**BRIEF:** Retype only the lines at the head of the records, first through the one with "Find large ceiling light panel here.", exactly as written.

Collection entries

⁂

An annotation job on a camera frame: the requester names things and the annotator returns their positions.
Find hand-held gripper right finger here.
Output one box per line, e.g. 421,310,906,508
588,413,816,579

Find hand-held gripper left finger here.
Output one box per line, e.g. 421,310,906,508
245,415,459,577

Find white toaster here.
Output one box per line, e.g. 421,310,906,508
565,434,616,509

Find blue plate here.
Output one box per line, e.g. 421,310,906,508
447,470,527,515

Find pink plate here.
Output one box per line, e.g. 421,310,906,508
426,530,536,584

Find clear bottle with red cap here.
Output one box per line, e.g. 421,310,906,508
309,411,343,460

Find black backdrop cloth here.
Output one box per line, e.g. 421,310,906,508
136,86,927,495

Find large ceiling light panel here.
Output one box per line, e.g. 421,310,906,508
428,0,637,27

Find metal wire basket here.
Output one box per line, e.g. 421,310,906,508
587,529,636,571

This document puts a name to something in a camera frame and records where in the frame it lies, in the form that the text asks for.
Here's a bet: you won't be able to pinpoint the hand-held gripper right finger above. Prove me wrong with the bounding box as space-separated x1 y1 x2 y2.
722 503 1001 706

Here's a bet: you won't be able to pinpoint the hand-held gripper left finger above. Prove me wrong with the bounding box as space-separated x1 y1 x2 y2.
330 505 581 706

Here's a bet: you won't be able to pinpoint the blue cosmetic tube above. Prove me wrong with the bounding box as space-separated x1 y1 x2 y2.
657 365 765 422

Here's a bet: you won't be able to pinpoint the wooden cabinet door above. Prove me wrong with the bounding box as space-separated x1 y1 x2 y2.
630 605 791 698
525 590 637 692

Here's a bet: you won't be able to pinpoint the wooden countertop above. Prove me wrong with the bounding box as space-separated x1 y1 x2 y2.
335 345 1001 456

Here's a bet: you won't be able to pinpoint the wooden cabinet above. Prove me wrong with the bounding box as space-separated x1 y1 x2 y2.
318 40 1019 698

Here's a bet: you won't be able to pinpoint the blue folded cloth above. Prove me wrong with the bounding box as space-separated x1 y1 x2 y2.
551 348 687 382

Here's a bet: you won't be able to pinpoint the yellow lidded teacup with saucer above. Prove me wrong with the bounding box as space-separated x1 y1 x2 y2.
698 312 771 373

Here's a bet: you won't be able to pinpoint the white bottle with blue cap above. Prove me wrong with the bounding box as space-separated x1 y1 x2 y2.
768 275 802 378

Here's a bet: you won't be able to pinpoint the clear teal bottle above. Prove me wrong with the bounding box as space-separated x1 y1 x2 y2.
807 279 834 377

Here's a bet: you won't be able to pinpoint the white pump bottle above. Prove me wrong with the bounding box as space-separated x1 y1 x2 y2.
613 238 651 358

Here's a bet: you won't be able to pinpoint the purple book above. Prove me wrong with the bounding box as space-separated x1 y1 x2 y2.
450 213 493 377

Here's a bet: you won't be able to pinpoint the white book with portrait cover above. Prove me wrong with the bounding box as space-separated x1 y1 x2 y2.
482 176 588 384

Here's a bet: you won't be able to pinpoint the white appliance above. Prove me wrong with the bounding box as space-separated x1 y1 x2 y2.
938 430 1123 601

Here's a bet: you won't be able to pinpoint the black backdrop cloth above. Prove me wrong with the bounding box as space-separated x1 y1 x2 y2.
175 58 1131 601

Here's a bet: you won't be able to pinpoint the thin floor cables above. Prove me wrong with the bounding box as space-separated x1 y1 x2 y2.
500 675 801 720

⁂

**EXPECTED OUTPUT:**
An annotation job on a camera frame: the requester names things and the annotator returns their positions.
Find hand-held gripper right finger here.
Output one box per line, e.g. 421,310,906,508
588,413,816,579

Find hand-held gripper left finger here.
Output one box per line, e.g. 421,310,906,508
245,415,459,577

Find white toaster here.
Output one box per line, e.g. 421,310,906,508
565,434,616,509

Find blue plate here.
Output one box per line, e.g. 421,310,906,508
447,470,527,515

Find pink plate here.
Output one box per line, e.g. 421,310,906,508
426,530,536,584

Find clear bottle with red cap here.
Output one box per line, e.g. 421,310,906,508
309,411,343,460

Find black backdrop cloth here.
Output one box per line, e.g. 421,310,906,508
136,86,927,495

Find large ceiling light panel here.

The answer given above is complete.